BEGIN DATA LISTING

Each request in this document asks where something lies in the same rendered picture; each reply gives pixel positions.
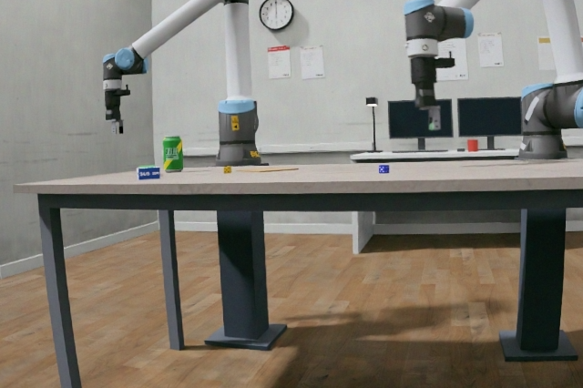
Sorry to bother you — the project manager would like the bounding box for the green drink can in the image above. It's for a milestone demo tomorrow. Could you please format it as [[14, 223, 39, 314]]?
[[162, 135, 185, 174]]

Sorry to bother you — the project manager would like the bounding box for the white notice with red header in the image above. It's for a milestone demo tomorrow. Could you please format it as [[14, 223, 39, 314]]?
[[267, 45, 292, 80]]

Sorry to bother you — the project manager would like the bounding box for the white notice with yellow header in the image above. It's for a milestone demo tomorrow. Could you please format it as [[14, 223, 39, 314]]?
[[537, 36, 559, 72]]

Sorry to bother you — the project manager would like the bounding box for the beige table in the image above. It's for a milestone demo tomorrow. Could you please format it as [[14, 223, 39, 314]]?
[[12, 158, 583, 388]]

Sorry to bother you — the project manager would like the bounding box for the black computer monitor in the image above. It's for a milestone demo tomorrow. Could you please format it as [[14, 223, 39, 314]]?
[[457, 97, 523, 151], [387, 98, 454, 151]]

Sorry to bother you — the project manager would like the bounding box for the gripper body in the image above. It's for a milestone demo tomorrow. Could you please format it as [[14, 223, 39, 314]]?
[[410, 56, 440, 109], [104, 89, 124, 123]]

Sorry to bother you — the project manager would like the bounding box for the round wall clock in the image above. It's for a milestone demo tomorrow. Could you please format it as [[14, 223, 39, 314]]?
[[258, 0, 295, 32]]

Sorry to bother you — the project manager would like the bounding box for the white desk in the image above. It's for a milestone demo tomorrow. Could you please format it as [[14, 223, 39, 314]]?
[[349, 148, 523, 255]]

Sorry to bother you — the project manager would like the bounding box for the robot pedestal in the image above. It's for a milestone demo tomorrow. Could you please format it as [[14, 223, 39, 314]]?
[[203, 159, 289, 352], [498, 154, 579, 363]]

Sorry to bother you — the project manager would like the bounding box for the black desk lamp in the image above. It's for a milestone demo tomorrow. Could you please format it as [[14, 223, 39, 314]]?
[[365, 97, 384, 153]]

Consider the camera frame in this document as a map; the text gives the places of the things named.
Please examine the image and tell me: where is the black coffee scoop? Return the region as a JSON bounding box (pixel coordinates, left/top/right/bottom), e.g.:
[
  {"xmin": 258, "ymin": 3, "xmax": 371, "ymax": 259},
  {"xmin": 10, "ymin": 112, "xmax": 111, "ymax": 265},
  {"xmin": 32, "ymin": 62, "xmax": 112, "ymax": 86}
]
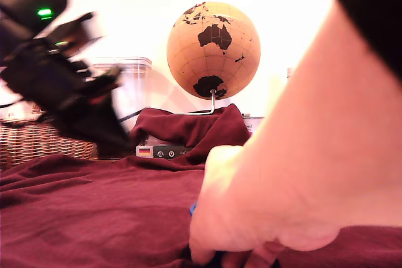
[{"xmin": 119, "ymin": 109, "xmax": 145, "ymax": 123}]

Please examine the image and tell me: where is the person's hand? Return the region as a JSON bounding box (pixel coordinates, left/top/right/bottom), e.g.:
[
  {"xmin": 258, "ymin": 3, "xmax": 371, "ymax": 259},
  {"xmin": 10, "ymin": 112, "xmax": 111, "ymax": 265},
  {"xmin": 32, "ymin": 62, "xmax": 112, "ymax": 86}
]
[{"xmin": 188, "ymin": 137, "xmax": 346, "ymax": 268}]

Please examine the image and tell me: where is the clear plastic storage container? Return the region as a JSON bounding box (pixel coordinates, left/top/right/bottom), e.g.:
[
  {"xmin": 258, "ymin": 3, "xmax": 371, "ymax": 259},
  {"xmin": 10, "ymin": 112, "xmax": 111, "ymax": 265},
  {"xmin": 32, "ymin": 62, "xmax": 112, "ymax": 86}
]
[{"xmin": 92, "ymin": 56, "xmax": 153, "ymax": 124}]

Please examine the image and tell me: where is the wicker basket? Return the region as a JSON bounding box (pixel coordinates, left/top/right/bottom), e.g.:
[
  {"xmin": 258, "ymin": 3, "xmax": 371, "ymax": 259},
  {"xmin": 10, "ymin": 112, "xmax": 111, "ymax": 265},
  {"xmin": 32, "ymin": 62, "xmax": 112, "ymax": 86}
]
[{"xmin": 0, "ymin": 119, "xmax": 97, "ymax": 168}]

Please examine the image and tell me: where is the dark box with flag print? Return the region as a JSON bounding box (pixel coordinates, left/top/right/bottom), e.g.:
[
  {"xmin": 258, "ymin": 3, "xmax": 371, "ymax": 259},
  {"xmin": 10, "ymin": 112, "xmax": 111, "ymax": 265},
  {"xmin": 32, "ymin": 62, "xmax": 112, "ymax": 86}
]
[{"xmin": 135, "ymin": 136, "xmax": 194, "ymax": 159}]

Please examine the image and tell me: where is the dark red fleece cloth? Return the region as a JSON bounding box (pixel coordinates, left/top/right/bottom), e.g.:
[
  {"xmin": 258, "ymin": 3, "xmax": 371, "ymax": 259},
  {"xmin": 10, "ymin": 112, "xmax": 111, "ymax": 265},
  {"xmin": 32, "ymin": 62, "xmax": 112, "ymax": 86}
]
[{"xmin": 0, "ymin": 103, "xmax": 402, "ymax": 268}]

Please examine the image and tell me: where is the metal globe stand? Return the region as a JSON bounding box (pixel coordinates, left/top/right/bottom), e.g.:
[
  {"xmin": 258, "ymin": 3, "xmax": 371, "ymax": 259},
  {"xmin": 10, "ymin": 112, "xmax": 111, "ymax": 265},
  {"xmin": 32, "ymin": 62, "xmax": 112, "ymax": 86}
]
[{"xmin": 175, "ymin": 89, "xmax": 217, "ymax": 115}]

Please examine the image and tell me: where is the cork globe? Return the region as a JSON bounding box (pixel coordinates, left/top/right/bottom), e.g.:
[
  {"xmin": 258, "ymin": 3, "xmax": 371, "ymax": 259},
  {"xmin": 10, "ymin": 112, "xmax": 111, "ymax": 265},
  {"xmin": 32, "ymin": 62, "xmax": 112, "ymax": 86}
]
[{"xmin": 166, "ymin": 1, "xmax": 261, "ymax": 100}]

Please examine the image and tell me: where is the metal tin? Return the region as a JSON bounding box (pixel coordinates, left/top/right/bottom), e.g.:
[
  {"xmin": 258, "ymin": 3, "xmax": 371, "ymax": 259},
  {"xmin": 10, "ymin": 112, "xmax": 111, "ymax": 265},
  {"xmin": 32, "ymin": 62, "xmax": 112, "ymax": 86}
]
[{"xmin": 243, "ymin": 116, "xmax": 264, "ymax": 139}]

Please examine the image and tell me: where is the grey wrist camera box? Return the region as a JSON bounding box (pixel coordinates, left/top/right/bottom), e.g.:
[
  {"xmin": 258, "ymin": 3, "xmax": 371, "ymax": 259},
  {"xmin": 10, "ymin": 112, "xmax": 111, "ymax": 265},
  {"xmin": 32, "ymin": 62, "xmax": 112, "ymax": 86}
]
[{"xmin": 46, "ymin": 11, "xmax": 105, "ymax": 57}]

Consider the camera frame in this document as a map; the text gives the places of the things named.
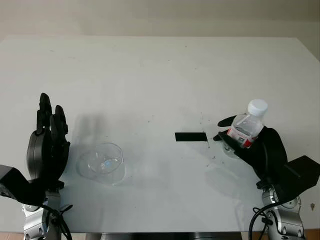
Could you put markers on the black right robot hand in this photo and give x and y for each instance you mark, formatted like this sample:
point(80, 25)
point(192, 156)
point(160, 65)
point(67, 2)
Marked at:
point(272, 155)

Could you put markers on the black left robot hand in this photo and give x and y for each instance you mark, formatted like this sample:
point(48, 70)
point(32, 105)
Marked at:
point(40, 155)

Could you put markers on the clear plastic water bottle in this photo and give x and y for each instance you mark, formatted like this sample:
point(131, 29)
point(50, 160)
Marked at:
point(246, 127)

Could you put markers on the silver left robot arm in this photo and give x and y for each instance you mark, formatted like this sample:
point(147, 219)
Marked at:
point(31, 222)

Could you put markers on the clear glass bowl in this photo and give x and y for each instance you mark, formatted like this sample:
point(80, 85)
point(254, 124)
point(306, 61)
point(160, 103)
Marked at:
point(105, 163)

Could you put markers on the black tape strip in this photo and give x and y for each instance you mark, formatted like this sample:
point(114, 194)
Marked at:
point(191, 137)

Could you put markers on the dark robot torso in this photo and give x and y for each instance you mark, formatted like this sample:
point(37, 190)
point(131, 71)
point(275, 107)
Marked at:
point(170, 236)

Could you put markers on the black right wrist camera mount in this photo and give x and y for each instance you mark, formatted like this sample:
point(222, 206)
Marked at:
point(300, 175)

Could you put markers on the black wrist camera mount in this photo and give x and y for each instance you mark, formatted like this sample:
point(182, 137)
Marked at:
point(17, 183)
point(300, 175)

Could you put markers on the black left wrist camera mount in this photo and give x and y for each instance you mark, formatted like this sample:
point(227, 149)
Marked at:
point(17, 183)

END DATA LISTING

Your response should be each line that includes the word "wrist", copied from the records.

Please examine the image and tell me: where is the grey wrist camera box? Return the region as a JSON bounding box (pixel coordinates, left/top/right/bottom), e.g.:
Could you put markers on the black right wrist camera mount in this photo and give x and y for each instance you mark, formatted like this sample:
Could you put markers on the black wrist camera mount in this photo and give x and y for each instance you mark, formatted like this sample:
Could you put markers on the black left wrist camera mount in this photo and give x and y for each instance you mark, formatted like this sample:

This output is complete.